A few years ago, Pastor Raphael Warnock of Ebenezer Baptist Church in Atlanta (the church were Rev. Dr. Martin Luther King Jr. was the pastor), wrote, “If white churches and their pastors will not stand in solidarity with the poor and against deep structures of racial injustice such as America’s prison-industrial complex, ‘the new Jim Crow,’ then they will have demonstrated that they are every bit as much invested in the maintenance of white privilege and white supremacy as were their forebears of a different era…theology that is not lived is not theology at all.”

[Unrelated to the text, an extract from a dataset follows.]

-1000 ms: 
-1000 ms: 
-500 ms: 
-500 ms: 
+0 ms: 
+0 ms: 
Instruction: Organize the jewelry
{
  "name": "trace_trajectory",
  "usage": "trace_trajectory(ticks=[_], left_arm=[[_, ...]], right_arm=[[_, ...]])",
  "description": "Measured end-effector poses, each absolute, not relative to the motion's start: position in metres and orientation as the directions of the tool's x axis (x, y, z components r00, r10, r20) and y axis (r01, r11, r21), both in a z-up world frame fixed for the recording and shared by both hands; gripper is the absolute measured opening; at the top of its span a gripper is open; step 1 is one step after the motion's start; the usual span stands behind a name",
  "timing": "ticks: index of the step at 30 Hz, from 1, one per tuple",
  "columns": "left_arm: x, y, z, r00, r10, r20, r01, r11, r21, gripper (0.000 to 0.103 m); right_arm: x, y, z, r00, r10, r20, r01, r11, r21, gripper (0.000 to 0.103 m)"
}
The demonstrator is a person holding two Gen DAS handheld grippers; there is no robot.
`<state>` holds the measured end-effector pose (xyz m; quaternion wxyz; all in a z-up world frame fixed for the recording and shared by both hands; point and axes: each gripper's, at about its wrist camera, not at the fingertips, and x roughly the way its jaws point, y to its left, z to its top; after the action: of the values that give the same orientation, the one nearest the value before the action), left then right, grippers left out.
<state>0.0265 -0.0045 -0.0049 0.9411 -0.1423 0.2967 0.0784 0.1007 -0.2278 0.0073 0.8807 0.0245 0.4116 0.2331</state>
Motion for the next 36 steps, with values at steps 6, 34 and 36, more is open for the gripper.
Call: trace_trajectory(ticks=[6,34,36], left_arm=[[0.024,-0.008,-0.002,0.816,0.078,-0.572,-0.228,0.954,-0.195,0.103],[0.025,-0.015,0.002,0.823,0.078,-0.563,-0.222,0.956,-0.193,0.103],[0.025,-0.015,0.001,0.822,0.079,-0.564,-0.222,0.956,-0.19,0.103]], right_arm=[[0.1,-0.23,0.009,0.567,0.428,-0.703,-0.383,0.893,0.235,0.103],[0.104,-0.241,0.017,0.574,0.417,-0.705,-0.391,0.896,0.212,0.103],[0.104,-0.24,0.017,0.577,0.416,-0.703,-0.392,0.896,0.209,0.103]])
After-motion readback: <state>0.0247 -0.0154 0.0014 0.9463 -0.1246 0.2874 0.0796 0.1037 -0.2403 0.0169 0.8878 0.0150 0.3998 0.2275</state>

For a long time, the black church has been speaking out about the issue of a justice system that treats people of color differently than white people. To put it very simply, Unitarianism means we come from a common source; Universalism means we share a common destiny. In the middle of this, our experienced lives, there is a common injustice for people of color in America. Are our UU beliefs false, or is it our lived experience that must change for us to have a theology that can hold up to Warnock’s critique? For too long, we have all been doing what we did in the climate change task force meeting. As Lt. Governor Barnes said, we soldiered on.

I’m done soldiering on. Police brutality against people of color can change. How do we do this? This powerful quote reminds us: “If you have come to help me you are wasting your time. But if you have come because your liberation is bound up with mine, then let us work together.” This isn’t a race issue, or a people of color issue, this is an issue of what it means to be human. We come from a common source, we move to a common destiny; truly, our liberation is bound together.
At the memorial service for George Floyd that was held in Minneapolis, Reverend Al Sharpton asked all who gathered to stand in George’s name and say: get your knee off our necks. He called for this to be when we make America great for the first time.